Some things we should never say to our children
It is hard to be a parent. There is so much responsibility, and one of the biggest areas of responsibility is looking after what we say to our children. We have to be so careful with the words that we use, and we are not talking about swear words. Instead, we are thinking about the words and phrases that we use on a habitual basis.
These are phrases that we use when we are stressed or when we are feeling that there is a situation that needs to be handled. We think there should be a rule book for things like this, and we work on our communication possibly in a way that has been coloured by how our parents spoke to us. However, the habitual phrases that we use can sometimes do more damage than we think.
Don’t ignore pain
For example, if a child falls and hurts herself, we are conditioned to say that they should pick themselves up and carry on. Or we may say that they should ignore the pain and just shake It off. This is actually quite damaging. We should be focusing on giving warmth and love to our children, and this means taking the time out to talk about where it hurts and how it must hurt rather badly.
Then, we should say things like it will get better soon but for now let’s have a hug. All children need to know that we understand that it hurts and we will do our best to give comfort. What we shouldn’t be doing is making them feel that they are too tough to feel pain.

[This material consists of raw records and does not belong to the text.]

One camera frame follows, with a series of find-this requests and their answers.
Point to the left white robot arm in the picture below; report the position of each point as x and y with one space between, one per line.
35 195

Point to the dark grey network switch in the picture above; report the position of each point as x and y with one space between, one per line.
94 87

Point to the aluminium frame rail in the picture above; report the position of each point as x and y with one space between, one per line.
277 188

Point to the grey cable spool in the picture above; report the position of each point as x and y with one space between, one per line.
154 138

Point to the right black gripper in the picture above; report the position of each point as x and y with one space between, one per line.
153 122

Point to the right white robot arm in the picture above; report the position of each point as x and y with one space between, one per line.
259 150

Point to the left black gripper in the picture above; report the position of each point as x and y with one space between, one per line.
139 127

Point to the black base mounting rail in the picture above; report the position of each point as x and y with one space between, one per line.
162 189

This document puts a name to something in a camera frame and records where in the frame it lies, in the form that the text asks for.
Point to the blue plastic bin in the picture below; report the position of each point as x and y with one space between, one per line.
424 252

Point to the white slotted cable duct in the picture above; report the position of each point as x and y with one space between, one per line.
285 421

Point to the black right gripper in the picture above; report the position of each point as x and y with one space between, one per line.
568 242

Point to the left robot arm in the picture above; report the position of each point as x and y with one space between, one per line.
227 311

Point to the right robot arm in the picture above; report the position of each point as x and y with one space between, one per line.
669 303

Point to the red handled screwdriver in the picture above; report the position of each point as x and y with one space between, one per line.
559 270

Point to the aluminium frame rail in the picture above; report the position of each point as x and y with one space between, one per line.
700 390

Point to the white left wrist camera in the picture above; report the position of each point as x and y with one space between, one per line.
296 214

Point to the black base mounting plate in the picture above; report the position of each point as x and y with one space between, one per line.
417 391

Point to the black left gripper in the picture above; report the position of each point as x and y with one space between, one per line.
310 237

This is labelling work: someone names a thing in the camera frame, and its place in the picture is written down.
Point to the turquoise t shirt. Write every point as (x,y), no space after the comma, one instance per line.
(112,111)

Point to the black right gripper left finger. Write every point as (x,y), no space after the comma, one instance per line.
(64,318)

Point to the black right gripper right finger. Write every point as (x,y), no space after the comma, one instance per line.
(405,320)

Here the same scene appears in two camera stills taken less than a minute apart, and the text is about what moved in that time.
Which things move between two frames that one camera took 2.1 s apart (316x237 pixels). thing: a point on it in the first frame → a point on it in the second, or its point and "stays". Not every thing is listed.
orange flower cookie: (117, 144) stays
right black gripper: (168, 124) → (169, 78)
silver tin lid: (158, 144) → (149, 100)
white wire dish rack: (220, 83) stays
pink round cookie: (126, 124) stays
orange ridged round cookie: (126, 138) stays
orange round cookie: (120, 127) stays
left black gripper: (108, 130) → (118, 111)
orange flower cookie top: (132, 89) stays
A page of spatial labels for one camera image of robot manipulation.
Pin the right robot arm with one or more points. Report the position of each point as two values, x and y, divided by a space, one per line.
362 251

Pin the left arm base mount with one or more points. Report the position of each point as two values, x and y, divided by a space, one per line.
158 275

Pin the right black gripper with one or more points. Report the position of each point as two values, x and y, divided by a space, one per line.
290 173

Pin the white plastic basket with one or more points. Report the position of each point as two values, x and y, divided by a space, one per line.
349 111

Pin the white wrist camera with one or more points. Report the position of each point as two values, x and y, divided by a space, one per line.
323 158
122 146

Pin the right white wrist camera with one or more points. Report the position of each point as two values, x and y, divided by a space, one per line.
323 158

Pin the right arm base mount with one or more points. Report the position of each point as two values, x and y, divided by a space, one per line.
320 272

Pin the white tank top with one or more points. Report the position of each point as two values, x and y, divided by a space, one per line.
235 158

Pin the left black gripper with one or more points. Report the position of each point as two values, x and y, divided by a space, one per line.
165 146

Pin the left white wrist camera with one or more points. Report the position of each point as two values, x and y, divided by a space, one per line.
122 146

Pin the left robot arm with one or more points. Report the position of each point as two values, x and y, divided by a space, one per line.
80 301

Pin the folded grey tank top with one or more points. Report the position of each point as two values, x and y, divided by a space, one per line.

Another common thing that parents do is say to their children that they should hurry up. If there is a rush for the school run, and children are doing their best to get things organised as quickly as possible, the last thing you should say to them is hurry up. Using these two words just creates more stress for the children, and makes the whole situation unbearable.
Instead, it’s important that we try and bring a bit of teamwork into things. Set a quick timer and a reward for anyone who is doing very well, for example. Alternatively, you can say something such as we’ve got to do our best to get there on time. This makes the children feel that they are part of a team, and not at fault for being slow.
Leave the diet out of it
Finally, anything regarding your own diet should not be broadcast to the children. If you are watching your weight as an adult, the stress and strain that goes along with this should not be communicated to the children. It’s nothing to do with them that you are overweight.
The stress that comes with being overweight is not something that should be telegraphed to a child. If they do hear you constantly complain about your weight and your worries around how much weight you have put on, then they will start to think that they too are overweight. This could quite easily create a complex in the child, and could affect their development.
Take into account the ideas in this article, and you should find that things are less stressful in the home, and that your communication with your children is more positive.